GALLERA. En medio de las noticias de que el alcalde del pueblo y el dueño de la gallera más famosa del país son procesados por cargos como blanqueo de capitales y narcotráfico, como parte de la operación Lava Gallo fase 1 –corrijo, “El Gallero”–, los hijos de la villa heroica que se sacudieron del yugo español reciben otro balde de agua fría: el carismático cura monagrillero asignado al pueblo de Rufina Alfaro, Pablo Hernández, anuncia públicamente que deja los hábitos. Esa es la libertad de elegir caminos.

IGUALITOS. Dicen los dirigentes del PRD que se ha hecho un “show mediático” con el alcalde de Los Santos, Eudocio Pérez. Señores, las acusaciones que se le hacen al funcionario separado de su cargo no son para tomarlas a la ligera, especialmente si se trata del primer subsecretario del partido más grande del país. Eso es noticia en cualquier país medianamente democrático. Está bien que sus abogados hagan su trabajo, pero que la dirigencia cierre filas a ciegas nos recuerda lo que hace CD con Ricardo Martinelli, detenido en Miami.

¿EN SERIO, POPI? Una arista inesperada de este caso ha salido por los lados del gobernante Partido Panameñista.
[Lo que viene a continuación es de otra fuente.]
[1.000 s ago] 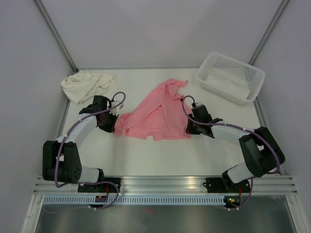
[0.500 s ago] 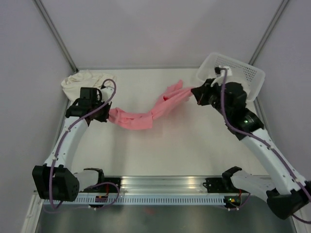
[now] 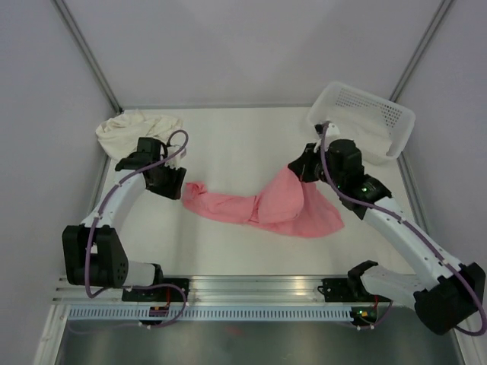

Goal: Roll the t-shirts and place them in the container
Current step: Flatten the tshirt

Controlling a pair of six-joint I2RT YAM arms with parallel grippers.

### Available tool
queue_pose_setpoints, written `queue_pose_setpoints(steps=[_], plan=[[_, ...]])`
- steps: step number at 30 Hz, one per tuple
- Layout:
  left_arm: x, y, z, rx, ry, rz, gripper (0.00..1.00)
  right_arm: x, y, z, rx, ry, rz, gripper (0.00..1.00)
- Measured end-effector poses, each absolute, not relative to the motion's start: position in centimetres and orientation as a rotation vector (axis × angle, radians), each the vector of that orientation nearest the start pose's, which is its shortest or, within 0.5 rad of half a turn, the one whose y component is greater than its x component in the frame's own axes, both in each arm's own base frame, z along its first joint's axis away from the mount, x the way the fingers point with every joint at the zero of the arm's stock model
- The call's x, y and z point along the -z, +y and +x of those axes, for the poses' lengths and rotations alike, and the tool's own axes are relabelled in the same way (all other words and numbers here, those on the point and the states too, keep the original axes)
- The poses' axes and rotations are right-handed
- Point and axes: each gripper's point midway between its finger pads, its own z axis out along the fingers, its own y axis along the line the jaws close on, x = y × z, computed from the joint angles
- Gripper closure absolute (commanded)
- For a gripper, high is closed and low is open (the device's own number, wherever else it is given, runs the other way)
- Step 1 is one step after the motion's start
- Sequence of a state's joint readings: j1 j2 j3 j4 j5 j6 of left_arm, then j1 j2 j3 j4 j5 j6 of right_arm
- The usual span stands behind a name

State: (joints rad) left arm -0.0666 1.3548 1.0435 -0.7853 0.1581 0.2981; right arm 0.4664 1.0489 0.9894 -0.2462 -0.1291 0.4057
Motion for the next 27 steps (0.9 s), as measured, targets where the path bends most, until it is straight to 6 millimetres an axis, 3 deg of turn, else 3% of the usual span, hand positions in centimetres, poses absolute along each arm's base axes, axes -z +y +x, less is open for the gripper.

José Luis Varela presentó ayer una denuncia en Chitré, para que las autoridades judiciales investiguen “infundios” que lo involucran con la operación “El Gallero”. Popi prometió $5 mil de recompensa a quien identifique al autor de la nota de voz que se divulgó en las redes sociales y $10 mil si esa persona le dice quién está detrás del mensaje.

MIMITO, LIBRE. A propósito de CD, ayer salió de la cárcel el candidato presidencial de este partido en 2014, José Domingo Arias. Ahora Mimito no podrá salir del país sin autorización de la Fiscalía Especial Anticorrupción, que lo investiga por el supuesto pago de coimas de Odebrecht. Ahora podrá votar en las elecciones internas de su partido para escoger convencionales el próximo 15 de octubre.

PEDIGÜEÑOS. Que algunos diputados pidan puestos, becas y otros beneficios a los funcionarios responsables de diversas instituciones del Estado no es ninguna novedad. Les molesta, por supuesto, que en la Autoridad del Canal no sea tan fácil. El problema es que muchos ceden ante sus presiones. Si por ellos fuera, el Canal bien podría seguir el ejemplo de Pdvsa en Venezuela.